"Aku memang begini, terserah kau menilai apa"
——————————————————Ettan bangun dari tidurnya setelah ia mendengar suara alarm dari gadgetnya. Dengan malas, ia mematikan alarmnya tersebut dan bangun dari kasurnya. Ia masih menatap gadgetnya tersebut, tidak ada lagi pesan ucapan selamat pagi yang biasa ia dapat dari Freya, mantan kekasihnya. Sebuah kebodohan yang ia lakukan membuat hubungannya berakhir begitu saja.

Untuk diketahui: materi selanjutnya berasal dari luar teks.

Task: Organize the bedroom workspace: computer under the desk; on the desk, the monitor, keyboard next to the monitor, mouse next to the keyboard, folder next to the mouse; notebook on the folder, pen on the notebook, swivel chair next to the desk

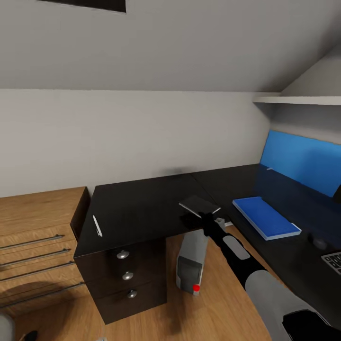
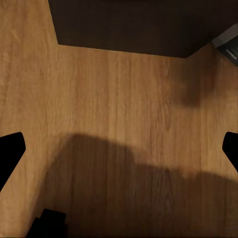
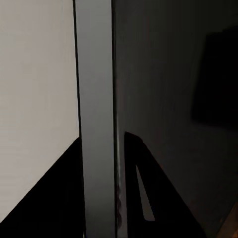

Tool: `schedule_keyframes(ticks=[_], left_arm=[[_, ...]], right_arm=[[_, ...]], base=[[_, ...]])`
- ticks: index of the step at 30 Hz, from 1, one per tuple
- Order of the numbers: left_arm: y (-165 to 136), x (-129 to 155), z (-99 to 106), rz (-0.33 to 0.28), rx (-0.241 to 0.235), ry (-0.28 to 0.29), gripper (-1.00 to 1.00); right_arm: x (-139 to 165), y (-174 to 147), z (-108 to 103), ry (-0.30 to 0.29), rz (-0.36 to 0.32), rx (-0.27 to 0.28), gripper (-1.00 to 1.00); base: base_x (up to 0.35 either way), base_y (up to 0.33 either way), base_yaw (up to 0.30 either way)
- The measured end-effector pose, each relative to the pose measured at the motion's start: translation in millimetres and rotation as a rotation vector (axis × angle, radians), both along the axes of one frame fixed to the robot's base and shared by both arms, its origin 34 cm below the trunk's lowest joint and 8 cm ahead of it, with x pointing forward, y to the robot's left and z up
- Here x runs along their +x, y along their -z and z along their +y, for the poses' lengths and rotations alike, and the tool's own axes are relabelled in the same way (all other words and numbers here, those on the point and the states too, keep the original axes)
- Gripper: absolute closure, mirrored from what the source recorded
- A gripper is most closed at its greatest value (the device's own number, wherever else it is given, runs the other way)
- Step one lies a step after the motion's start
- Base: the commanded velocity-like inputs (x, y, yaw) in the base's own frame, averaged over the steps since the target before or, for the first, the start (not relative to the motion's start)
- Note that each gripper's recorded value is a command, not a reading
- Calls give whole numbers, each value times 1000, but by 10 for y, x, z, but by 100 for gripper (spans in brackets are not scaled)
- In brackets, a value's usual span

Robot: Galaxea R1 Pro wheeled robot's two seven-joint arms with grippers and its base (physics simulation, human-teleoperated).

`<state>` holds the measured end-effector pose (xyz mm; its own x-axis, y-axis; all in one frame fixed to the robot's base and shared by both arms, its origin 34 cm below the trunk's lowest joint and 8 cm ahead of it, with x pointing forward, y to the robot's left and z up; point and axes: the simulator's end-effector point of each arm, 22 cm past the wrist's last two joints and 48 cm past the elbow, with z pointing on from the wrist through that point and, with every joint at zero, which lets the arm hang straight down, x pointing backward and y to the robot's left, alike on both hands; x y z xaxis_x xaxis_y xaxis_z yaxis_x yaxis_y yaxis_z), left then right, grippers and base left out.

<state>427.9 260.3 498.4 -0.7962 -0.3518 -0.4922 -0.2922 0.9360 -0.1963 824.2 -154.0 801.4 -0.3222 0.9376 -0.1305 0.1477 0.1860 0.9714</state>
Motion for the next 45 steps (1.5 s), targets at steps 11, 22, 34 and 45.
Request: schedule_keyframes(ticks=[11,22,34,45], left_arm=[[98,-120,-255,24,50,88,-100],[106,-130,-263,27,51,89,-100],[104,-127,-252,26,53,87,-100],[105,-127,-248,26,53,85,-100]], right_arm=[[92,-194,-523,57,-42,-8,100],[131,-325,-808,116,-43,72,100],[103,-200,-858,137,-1,61,100],[106,-60,-1194,285,51,11,100]], base=[[0,-233,0],[46,-163,0],[90,-222,0],[-14,-111,0]])
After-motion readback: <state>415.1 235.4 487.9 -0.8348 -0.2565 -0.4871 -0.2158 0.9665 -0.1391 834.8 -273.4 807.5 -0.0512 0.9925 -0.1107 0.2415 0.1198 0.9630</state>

Meskipun ia harus bertatap muka setiap hari dengan Freya karena kebetulan mereka satu kelas, ia tidak pernah lagi menatap mata Freya yang menurutnya paling indah itu. Freya kini hanya sibuk tertawa bersama teman-temannya dan asik mengobrol di barisan depan dan tidak pernah lagi menengok ke belakang sekedar melihatnya.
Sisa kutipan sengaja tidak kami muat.